He pulled the 3 heavyweight cars using the NH FA-FB. I put the mallet out with two gons, two hoppers, and a flat car. On those, I loaded some of the smaller rocks (2-3" diameter rocks) and hauled them where I needed a bit of roadbed shoring up. Then, Luke and I ran our trains on the inner and outer loops, using the crossover. He is getting better at using the remote control. Or, he was able to understand how to make the train go faster. When it came time to slow down, though, he was using the e-stop button. I was showing him how to slow down, but with somewhat limited results. 

So, we were testing the railroad yesterday. We had a deluge Tuesday night, and I expected the worst for ballast erosion. Luckily, there wasn't too much. We also hadn't really tested the double crossovers at speed. The FA-FB with the close coupled six axle heavyweights traversed them without incident, but I wouldn't want to be a passenger on that train. The mallet tended to derail it's tender in one route, so I have some issues there. The other direction was OK. The mikado could take the double crossover at 100 without incident. 

It seems like the railroad is improving daily. The rain today will help to settle more of the roadbed. I expect that I will be out checking the screws in another week or so. Just to make sure everything is staying nice and tight.

Plants: MB and I were talking about the progress of this railroad. In the past, plants were an afterthought. This time around, we've been discussing the garden aspect a bit more. To that end, I am going to move some dwarf alberta spruce trees and some hostas before I begin work on the yard tracks. 

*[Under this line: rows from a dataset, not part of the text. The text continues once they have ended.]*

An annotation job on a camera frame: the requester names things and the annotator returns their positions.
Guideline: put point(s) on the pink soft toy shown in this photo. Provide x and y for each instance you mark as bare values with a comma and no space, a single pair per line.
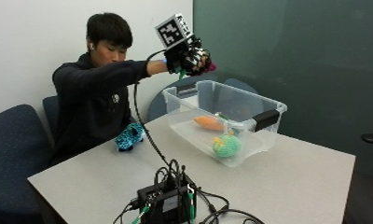
211,66

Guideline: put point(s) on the white marker cube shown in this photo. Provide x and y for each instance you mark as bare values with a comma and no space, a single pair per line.
174,30

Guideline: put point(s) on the blue office chair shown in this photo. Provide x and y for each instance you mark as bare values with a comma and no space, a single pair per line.
162,101
240,85
16,161
51,113

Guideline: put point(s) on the orange carrot soft toy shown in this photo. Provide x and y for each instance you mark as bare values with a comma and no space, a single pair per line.
210,123

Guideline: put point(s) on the clear plastic storage bin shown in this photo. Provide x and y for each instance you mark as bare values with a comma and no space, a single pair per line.
226,121

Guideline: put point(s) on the white earbud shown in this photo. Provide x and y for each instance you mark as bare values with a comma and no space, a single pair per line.
91,46

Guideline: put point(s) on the green round soft toy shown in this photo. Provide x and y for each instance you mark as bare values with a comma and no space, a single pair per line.
227,146

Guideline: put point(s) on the the person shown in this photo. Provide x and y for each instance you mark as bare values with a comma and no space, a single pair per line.
94,102

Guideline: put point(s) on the blue spotted soft toy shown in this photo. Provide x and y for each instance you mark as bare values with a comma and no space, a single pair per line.
130,137

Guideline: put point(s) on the black electronics box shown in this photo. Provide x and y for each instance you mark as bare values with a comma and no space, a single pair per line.
167,199

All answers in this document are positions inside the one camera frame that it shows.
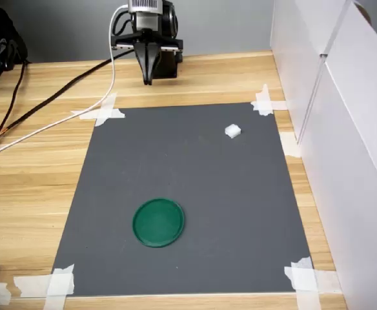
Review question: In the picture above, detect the white gripper camera box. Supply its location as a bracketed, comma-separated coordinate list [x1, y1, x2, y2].
[127, 0, 163, 32]

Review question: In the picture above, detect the thin black braided cable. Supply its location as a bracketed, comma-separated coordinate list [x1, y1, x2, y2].
[0, 61, 28, 138]

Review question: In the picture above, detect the short black wrist cable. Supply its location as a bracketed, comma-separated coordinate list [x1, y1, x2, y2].
[112, 12, 136, 37]

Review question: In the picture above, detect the small white plastic terminal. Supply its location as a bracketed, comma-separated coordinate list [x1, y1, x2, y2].
[224, 123, 243, 140]

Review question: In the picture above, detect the round green lid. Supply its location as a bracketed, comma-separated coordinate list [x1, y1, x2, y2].
[132, 197, 186, 249]

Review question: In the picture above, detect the thick black braided cable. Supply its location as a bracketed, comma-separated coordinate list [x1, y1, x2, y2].
[0, 50, 138, 159]

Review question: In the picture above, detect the dark grey mat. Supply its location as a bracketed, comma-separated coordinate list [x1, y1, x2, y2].
[51, 102, 315, 296]

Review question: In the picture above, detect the white camera cable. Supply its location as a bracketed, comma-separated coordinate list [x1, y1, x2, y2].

Now that I am feeling better, I am going to resume work on the railroad tomorrow morning. I expect to move two trees and plant some hostas tomorrow.


----------



## markoles (Jan 2, 2008)

So the testing on the new MRR continued last night. Luke wanted to run a diesel freight train, so the pair of FA-FB were put on the head of about a half dozen cars. I hung another half dozen or so behind the mallet and off we went. I raised the one end of the crossover out of the ballast a little and that solved the problem of derailing the tender on the mallet. Following some slower runs through the cross overs, with no problems, I gradually increased the speed. FInally, I put the mallet through the ultimate test, full speed through the cross overs. With my finger on the STOP button, I watched as the locomotive rocked and rolled through, but it remained on the rails and sped merrily along down the line. So, it seems like the double crossovers, while not a perfect alignment, work fine. 

Now, I need to transfer some trees and hostas before the weeds and grass can take root. But then, I need do get back to construction work and lay the yard out and finalize the location of the turntable. 

I expect we'll be continuing to run trains over the weekend, despite the iffy weather forecast.


----------



## markoles (Jan 2, 2008)

Monday report: 

We ran trains over the weekend, as the roadbed is settling. I also modified the sound installation in the mallet. I removed the two speakers, and am now just using the stock speaker that had been in the tender. It now has an enclosure. I also took the battery/MU plug that I never use and am now using those wires for the reed switch for chuff. I also loaded the Phoenix Cab Forward sound (mostly for the SP whistle). Testing on Saturday, I had to turn the sound down, it was too loud. Awesome. I mounted the reed switch to the front truck, using two small wires and sandwiching them on the front truck assembly. Seems like it will work fine. 

Saturday, I moved three dwarf alberta spruces to the East end and trimmed them up. Now they look like scale trees. 

Sunday, I built the superficial structure for the turntable. The real structure is a piece of 1/4" thick steel, 4" wide by 48" long. Using wood, I fashioned a girder looking bridge. It is in progress as I type, and is being painted. I intend to spend a little time with the detail of the structure tonight. Once I get that more or less where I want it done, I can place it and locate the track leading to it. After the turntable is in place, the rest of the yard facilities can be completed. 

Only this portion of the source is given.